_Task to complete_: The answer should reproduce every entry exactly and contain no images.
-------- Records supplied
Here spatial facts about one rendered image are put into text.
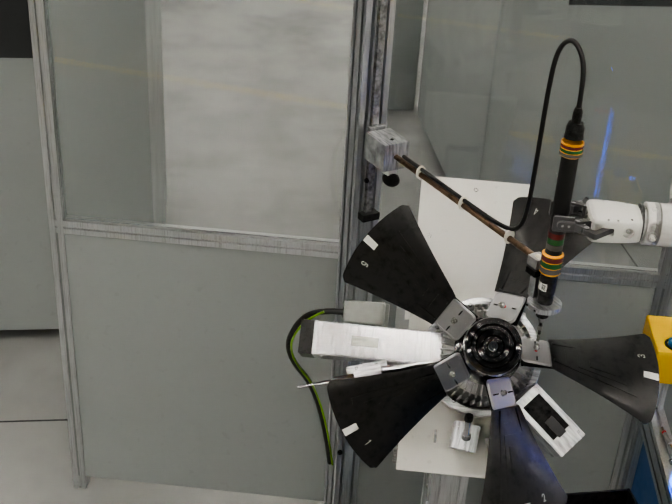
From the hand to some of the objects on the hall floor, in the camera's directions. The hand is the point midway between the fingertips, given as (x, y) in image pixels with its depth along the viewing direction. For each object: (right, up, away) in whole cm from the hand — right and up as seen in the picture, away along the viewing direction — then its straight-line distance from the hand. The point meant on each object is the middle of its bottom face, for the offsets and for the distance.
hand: (559, 215), depth 204 cm
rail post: (+31, -118, +101) cm, 158 cm away
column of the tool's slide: (-43, -98, +128) cm, 167 cm away
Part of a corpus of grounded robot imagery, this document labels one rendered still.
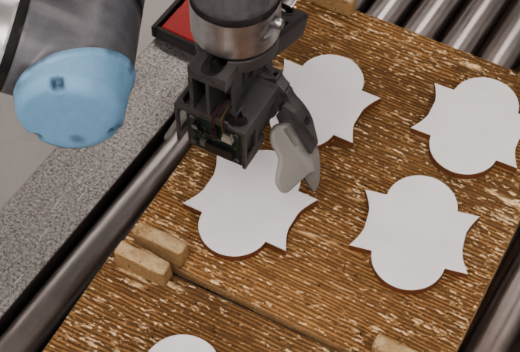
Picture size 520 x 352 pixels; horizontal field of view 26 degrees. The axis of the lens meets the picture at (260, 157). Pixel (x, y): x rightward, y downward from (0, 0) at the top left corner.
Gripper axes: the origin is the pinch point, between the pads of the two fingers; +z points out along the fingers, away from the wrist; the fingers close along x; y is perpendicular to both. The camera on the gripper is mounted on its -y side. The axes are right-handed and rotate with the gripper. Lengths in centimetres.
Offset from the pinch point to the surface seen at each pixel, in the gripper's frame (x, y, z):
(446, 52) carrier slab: 9.7, -29.5, 9.0
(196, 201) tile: -4.9, 2.9, 8.0
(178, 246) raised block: -3.1, 9.3, 6.3
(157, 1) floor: -78, -94, 103
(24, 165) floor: -77, -40, 103
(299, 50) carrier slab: -5.5, -21.7, 9.0
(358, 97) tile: 3.9, -17.9, 8.0
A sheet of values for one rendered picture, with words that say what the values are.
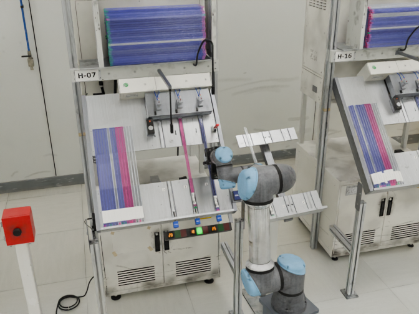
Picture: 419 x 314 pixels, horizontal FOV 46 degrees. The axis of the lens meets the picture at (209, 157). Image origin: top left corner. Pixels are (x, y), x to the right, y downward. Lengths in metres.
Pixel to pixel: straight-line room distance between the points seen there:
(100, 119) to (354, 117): 1.42
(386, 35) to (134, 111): 1.50
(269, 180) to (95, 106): 1.14
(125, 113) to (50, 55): 1.61
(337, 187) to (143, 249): 1.23
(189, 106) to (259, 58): 1.90
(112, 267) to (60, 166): 1.68
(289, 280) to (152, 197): 0.82
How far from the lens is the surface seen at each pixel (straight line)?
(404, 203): 3.44
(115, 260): 2.92
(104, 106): 2.64
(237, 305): 2.91
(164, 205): 2.47
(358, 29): 3.00
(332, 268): 3.39
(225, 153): 2.21
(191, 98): 2.62
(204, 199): 2.51
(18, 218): 2.55
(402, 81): 3.15
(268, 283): 2.03
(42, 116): 4.27
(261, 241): 1.95
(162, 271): 3.02
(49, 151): 4.38
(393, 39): 3.12
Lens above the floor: 2.01
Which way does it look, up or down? 25 degrees down
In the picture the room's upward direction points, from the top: 1 degrees counter-clockwise
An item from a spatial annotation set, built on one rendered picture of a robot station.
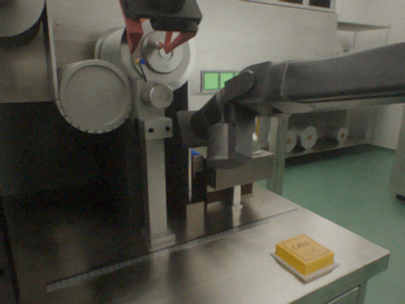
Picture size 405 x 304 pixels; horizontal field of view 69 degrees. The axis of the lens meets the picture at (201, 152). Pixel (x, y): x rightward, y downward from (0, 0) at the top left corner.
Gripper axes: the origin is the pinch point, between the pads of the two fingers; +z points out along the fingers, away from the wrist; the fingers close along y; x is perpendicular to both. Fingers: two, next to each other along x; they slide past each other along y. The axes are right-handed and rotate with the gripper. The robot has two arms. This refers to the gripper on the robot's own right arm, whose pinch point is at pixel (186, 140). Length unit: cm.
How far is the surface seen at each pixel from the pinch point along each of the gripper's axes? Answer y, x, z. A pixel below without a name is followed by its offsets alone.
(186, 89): -0.3, 8.9, -6.5
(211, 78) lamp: 24.0, 25.4, 19.6
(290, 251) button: 6.8, -25.4, -14.6
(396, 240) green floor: 194, -71, 91
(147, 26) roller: -8.8, 17.5, -13.6
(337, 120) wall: 411, 74, 261
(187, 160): -0.2, -4.2, 1.2
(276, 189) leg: 72, -14, 62
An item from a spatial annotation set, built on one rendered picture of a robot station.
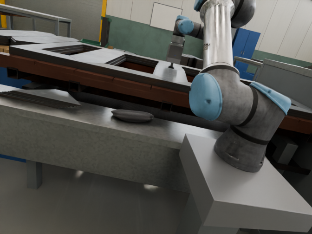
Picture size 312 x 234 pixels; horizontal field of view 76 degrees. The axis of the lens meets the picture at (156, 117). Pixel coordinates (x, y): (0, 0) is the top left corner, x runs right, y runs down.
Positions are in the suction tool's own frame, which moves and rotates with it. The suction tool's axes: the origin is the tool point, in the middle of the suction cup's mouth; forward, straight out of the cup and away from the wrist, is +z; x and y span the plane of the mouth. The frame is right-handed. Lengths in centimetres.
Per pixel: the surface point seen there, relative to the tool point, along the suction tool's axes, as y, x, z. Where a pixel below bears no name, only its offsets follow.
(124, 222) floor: 15, 45, 86
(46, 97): 58, 46, 14
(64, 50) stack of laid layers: 68, -8, 3
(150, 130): 13, 55, 18
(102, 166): 32, 41, 51
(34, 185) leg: 73, 26, 83
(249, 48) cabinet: -462, -736, -41
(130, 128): 22, 55, 18
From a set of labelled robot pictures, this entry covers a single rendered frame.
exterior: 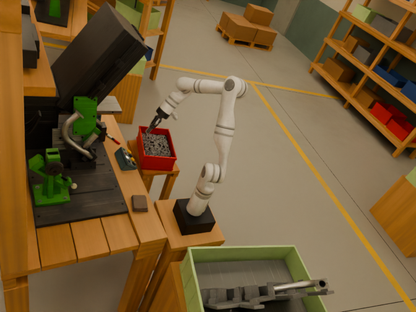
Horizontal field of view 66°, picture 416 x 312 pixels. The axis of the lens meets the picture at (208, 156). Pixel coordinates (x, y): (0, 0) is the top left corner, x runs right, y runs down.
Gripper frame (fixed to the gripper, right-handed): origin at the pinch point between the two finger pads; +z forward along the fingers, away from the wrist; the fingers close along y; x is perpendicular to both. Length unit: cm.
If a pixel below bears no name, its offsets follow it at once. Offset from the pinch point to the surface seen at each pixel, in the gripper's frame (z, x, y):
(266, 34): -189, 153, -598
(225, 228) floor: 53, 122, -77
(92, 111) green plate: 9.9, -28.6, 1.2
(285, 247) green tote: -3, 90, 35
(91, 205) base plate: 41.2, -2.1, 26.4
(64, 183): 39, -19, 26
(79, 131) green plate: 22.3, -27.7, 3.0
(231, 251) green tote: 14, 64, 41
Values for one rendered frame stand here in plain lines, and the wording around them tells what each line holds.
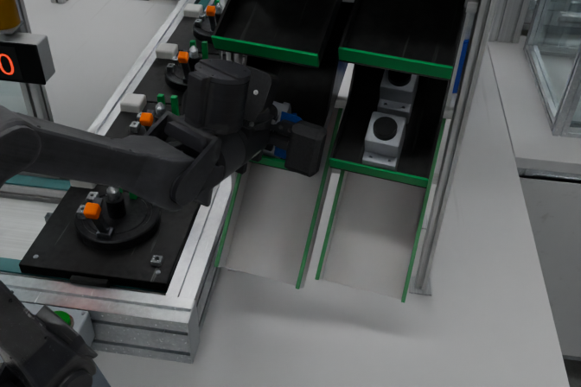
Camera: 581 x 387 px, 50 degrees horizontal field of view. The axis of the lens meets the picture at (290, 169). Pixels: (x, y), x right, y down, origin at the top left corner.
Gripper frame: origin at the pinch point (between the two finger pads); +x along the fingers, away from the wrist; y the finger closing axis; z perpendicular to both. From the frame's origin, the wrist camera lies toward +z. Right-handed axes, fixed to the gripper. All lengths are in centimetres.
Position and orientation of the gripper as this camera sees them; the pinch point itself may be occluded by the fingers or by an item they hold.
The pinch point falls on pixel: (268, 118)
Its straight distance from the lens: 80.0
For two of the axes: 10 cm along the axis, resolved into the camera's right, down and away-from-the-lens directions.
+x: 3.9, -3.5, 8.5
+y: -9.1, -3.2, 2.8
----------------
_Output below_:
Here spatial facts about one rendered image are put into text.
From the hand to some of the objects on the hall floor, in the camera's directions. The hand is the point midway between the fingertips, given as (x, y) in image pixels with its depth along the viewing direction. For each object: (right, up, away) in whole cm from the hand — right and up as seen in the picture, away along the viewing direction — then its straight-line distance from the hand. The point meant on each object is the middle of its bottom face, for the offsets and for the distance.
hand: (559, 215), depth 204 cm
rail post: (+31, -118, +101) cm, 158 cm away
column of the tool's slide: (-43, -98, +128) cm, 167 cm away
Part of a corpus of grounded robot imagery, this document labels one rendered still.
Picture size 520 x 352 pixels; horizontal field of view 26 degrees. The axis of the lens meets the picture at (260, 157). Pixel (x, y): x rightward, y downward from (0, 0) at the top left corner.
Gripper axes: the origin is the pinch point, between the pads of the two fingers; +z points out along the fingers, away from the wrist; the fingers close along x; y is perpendicular to both. The camera on the gripper is mounted on its -y side. The axes are right-handed and rotate with the gripper. Lengths in centimetres.
Offset from the pinch point to the surface seen at each pixel, in the gripper's frame (x, y, z):
(446, 52) carrier slab: 9.7, -29.5, 9.0
(196, 201) tile: -4.9, 2.9, 8.0
(178, 246) raised block: -3.1, 9.3, 6.3
(157, 1) floor: -78, -94, 103
(24, 165) floor: -77, -40, 103
(299, 50) carrier slab: -5.5, -21.7, 9.0
(358, 97) tile: 3.9, -17.9, 8.0
A sheet of values for one rendered picture, with words that say what the values are.
Picture: 419 x 314 pixels, horizontal FOV 46 degrees. The axis of the lens meets the picture at (209, 157). Image origin: top left corner. Pixels are (x, y), x to the right, y downward. Lengths in metres.
Pixel to pixel: straight-line room distance between the points seen there:
(100, 119) to (354, 117): 1.42
(386, 35) to (134, 111): 1.50
(269, 180) to (95, 106): 1.14
(125, 113) to (50, 55): 1.61
(337, 187) to (143, 249): 1.23
(189, 106) to (259, 58): 1.90
(112, 267) to (60, 166): 1.68
(289, 280) to (152, 197): 0.82
How far from the lens is the surface seen at each pixel (straight line)?
(404, 203): 3.44
(115, 260): 2.92
(104, 106): 2.64
(237, 305): 2.91
(164, 205): 2.47
(358, 29): 3.00
(332, 268): 3.39
(225, 153): 2.21
(191, 98): 2.62
(204, 199): 2.51
(18, 218): 2.55
(402, 81): 3.15
(268, 283): 2.03
(42, 116): 4.27
(261, 241): 1.95
(162, 271): 3.02
(49, 151): 4.38
(393, 39): 3.12
Lens above the floor: 2.01
Which way does it look, up or down? 25 degrees down
In the picture the room's upward direction points, from the top: 1 degrees counter-clockwise
An item from a spatial annotation set, built on one rendered picture of a robot station.
Picture size 405 x 304 pixels; horizontal field of view 69 degrees. The axis of the lens meets the picture at (201, 152). Pixel (x, y): x rightward, y downward from (0, 0) at the top left corner.
Gripper axes: the origin is the pinch point, between the pads of the two fingers; +z points out along the fingers, away from the wrist; the fingers close along y; x is perpendicular to both. Fingers: two, next to each other along x; they slide past each other along y. The axes are right-handed and rotate with the gripper. The robot has two arms. This refers to the gripper on the robot's own right arm, whose pinch point is at pixel (186, 140). Length unit: cm.
How far is the surface seen at each pixel from the pinch point along each of the gripper's axes? Answer y, x, z. A pixel below without a name is followed by its offsets alone.
(186, 89): -0.3, 8.9, -6.5
(211, 78) lamp: 24.0, 25.4, 19.6
(290, 251) button: 6.8, -25.4, -14.6
(396, 240) green floor: 194, -71, 91
(147, 26) roller: -8.8, 17.5, -13.6
(337, 120) wall: 411, 74, 261
(187, 160): -0.2, -4.2, 1.2
(276, 189) leg: 72, -14, 62
An item from a spatial annotation set, built on one rendered picture of a robot station.
Picture size 312 x 234 pixels; horizontal field of view 76 degrees. The axis of the lens meets the picture at (156, 117). Pixel coordinates (x, y): (0, 0) is the top left corner, x runs right, y runs down.
Positions are in the suction tool's own frame, which moves and rotates with it. The suction tool's axes: the origin is the tool point, in the middle of the suction cup's mouth; forward, straight out of the cup and away from the wrist, is +z; x and y span the plane of the mouth. The frame is right-handed. Lengths in centimetres.
Per pixel: the surface point seen there, relative to the tool point, along the suction tool's axes, as y, x, z. Where a pixel below bears no name, only its offsets follow.
(124, 222) floor: 15, 45, 86
(46, 97): 58, 46, 14
(64, 50) stack of laid layers: 68, -8, 3
(150, 130): 13, 55, 18
(102, 166): 32, 41, 51
(34, 185) leg: 73, 26, 83
(249, 48) cabinet: -462, -736, -41
(130, 128): 22, 55, 18
From a set of labelled robot pictures, this entry covers a single rendered frame.
exterior: 
Horizontal field of view 66°, picture 416 x 312 pixels. The axis of the lens meets the picture at (208, 156). Pixel coordinates (x, y): (0, 0) is the top left corner, x runs right, y runs down.
Gripper frame (fixed to the gripper, right-handed): origin at the pinch point between the two finger pads; +z forward along the fingers, away from the wrist; the fingers close along y; x is perpendicular to both. Length unit: cm.
If a pixel below bears no name, its offsets follow it at once. Offset from the pinch point to the surface seen at each pixel, in the gripper's frame (z, x, y):
(266, 34): -189, 153, -598
(225, 228) floor: 53, 122, -77
(92, 111) green plate: 9.9, -28.6, 1.2
(285, 247) green tote: -3, 90, 35
(91, 205) base plate: 41.2, -2.1, 26.4
(64, 183): 39, -19, 26
(79, 131) green plate: 22.3, -27.7, 3.0
(231, 251) green tote: 14, 64, 41
Values for one rendered frame stand here in plain lines, and the wording around them tells what each line holds.
Camera: 581 x 387 px, 50 degrees horizontal field of view. The axis of the lens meets the picture at (290, 169). Pixels: (x, y), x right, y down, origin at the top left corner.
Gripper frame: origin at the pinch point (between the two finger pads); +x along the fingers, away from the wrist; y the finger closing axis; z perpendicular to both. From the frame's origin, the wrist camera lies toward +z. Right-handed axes, fixed to the gripper. All lengths are in centimetres.
Position and orientation of the gripper as this camera sees them; the pinch point itself may be occluded by the fingers or by an item they hold.
The pinch point falls on pixel: (268, 118)
Its straight distance from the lens: 80.0
For two of the axes: 10 cm along the axis, resolved into the camera's right, down and away-from-the-lens directions.
+x: 3.9, -3.5, 8.5
+y: -9.1, -3.2, 2.8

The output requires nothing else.